Paul Smith's College will not receive a $20-million donation from billionaire philanthropists Joan and Sanford Weill that was contingent on adding Ms. Weill's name to the small upstate New York institution, reports The New York Times. A state judge earlier this month rejected the proposed renaming to Joan Weill-Paul Smith’s College, which would have required voiding a provision in the will of the institution's original benefactor.
College officials said Thursday that they have decided not to appeal the ruling, and the Weills have opted not to make the contribution. "It was a naming gift, so without the court allowing us to go forward there was no money," college spokesman Bob Bennett said. "That was the deal, right from the beginning." Ms. Weill did not respond to requests for comment.

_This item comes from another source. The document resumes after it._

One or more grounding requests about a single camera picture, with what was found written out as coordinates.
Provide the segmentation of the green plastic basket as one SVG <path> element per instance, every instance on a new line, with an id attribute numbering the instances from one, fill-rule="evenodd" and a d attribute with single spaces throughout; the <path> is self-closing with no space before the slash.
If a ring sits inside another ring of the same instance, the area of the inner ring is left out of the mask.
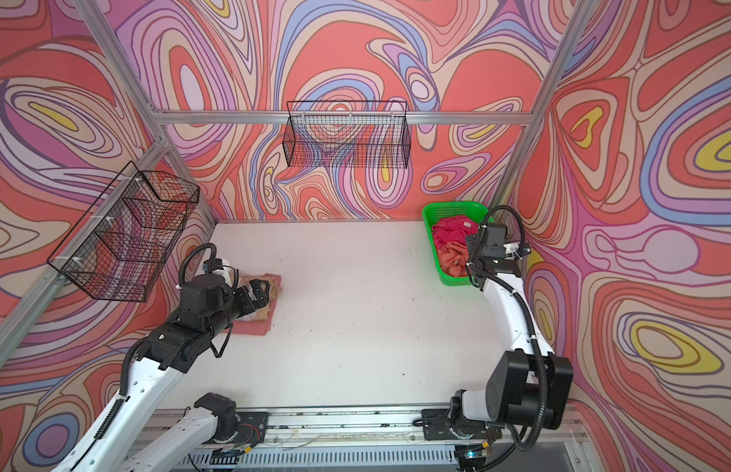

The proposed renaming, announced along with the gift in July, drew sharp criticism from the college's alumni and its neighbors in Adirondack Park. College officials contended the $20-million gift was critical to the institution's future and necessitated breaking its founder's stipulation that it be "forever known" as Paul Smith's College of Arts and Sciences, but state Supreme Court Justice John T. Ellis rejected that argument, noting that the college has run a budget surplus for nine of the past 11 years.
Shannon Oborne, the college's marketing head, said Paul Smith's is "now pursuing different fundraising opportunities." The college announced Thursday that an anonymous donor has offered a $5-million matching gift aimed at spurring giving by alumni, who have not been a significant source of revenue in the past.